14. The method of claim 1, wherein the virus is ZIKA or SARS-CoV-2.

15. A microbalance whole virus sensor, comprising: a resonator having a sensor surface with a clean resonant frequency from 1 MHz to 1 GHz and the sensor surface including molecular recognition groups attached to the sensor surface, wherein the molecular recognition groups selectively bind with a viral biomolecule; anda processor which compares the clean resonant frequency to a measured resonant frequency when the viral biomolecule binds with the molecular recognition groups to identify presence of the viral biomolecule.

16. The microbalance whole virus sensor of claim 15, wherein the resonator is a piezoelectric resonator or a micro-electromechanical resonator.

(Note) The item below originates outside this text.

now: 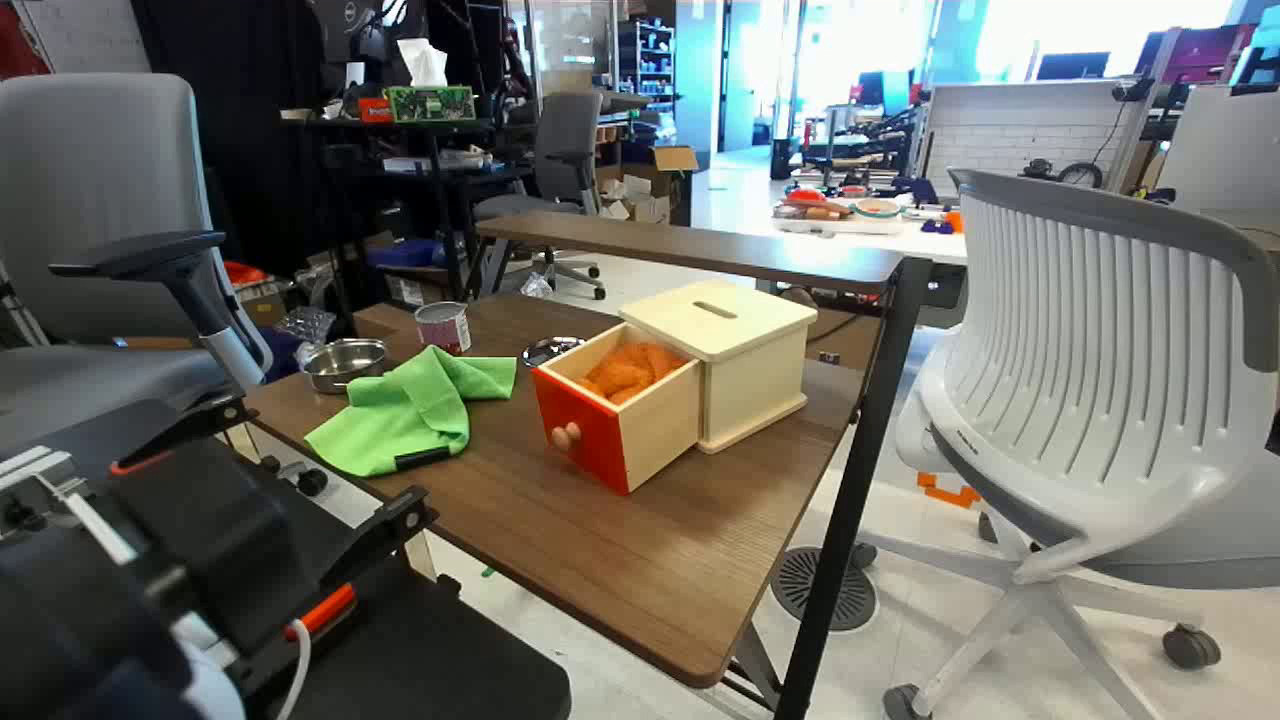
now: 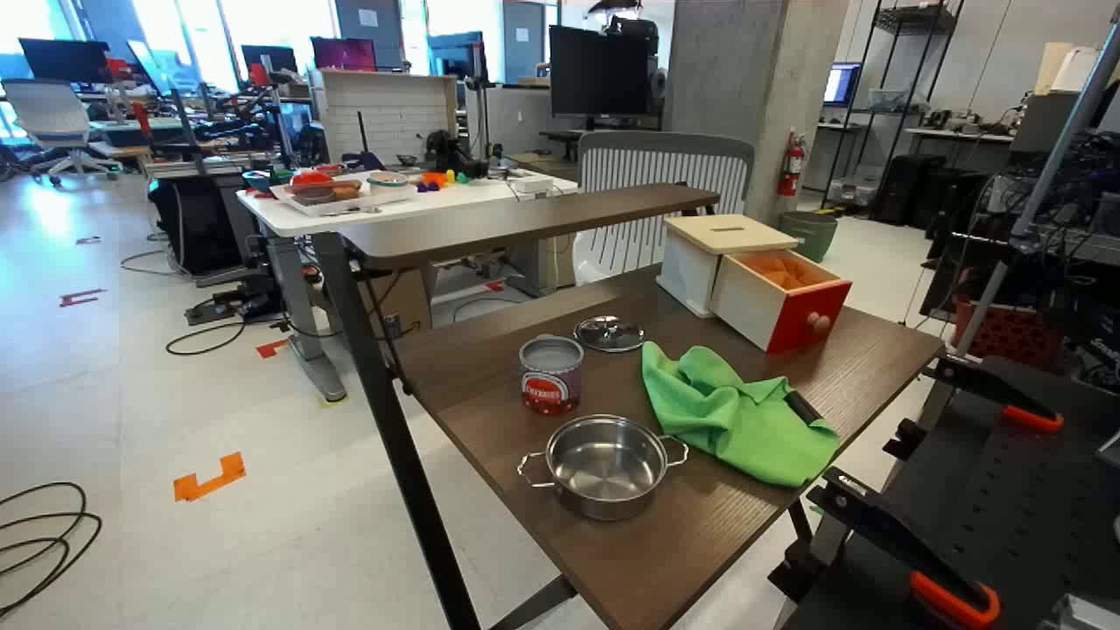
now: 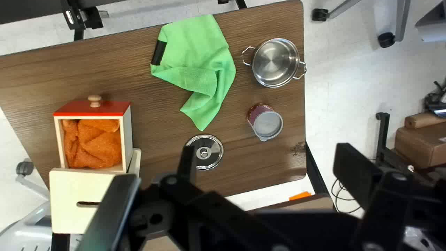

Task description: Move the can to the right front corner

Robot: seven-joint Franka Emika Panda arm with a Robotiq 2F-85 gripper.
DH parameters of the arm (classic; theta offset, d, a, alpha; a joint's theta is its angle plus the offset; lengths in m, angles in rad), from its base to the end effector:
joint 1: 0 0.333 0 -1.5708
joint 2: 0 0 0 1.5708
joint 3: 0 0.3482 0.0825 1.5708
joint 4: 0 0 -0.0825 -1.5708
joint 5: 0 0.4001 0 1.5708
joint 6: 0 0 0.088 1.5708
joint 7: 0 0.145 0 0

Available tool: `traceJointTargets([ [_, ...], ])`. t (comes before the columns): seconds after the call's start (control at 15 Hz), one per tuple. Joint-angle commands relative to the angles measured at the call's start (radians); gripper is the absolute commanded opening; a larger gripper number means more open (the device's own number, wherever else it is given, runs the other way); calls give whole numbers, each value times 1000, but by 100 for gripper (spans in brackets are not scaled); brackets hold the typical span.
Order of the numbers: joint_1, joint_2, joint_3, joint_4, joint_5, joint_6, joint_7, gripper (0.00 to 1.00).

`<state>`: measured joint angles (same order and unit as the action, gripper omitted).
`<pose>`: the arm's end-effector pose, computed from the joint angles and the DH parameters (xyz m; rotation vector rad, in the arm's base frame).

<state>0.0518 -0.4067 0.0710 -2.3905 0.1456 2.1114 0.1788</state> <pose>0.4390 0.0670 0.4678 -3.0119 0.1916 -0.1679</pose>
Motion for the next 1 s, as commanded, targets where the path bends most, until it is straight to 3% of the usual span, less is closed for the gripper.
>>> traceJointTargets([
  [0.0,-2,0,2,3,0,-3,-1,100],
  [0.6,-2,0,2,3,0,-3,-1,100],
  [0.93,22,154,56,-10,-19,109,12,100],
])
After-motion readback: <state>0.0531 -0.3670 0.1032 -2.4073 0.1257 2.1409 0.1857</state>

17. The microbalance whole virus sensor of claim 15, wherein the resonator is a piezoelectric resonator comprising lithium niobate (LiNbO3) or quartz.

18. The microbalance whole virus sensor of claim 15, wherein the clean resonant frequency is from about 375 MHz to about 500 MHz.

19. The microbalance whole virus sensor of claim 15, wherein the molecular recognition groups are at least one of aptamers, antigens, and antibodies, and the viral biomolecules are at least one of virus, antibodies, antigens, viral proteins, viral RNA, viral DNA, and viral biomarkers.

20. The microbalance whole virus sensor of claim 19, wherein the viral biomolecule is a ZIKA virus or SARS-CoV-2 virus.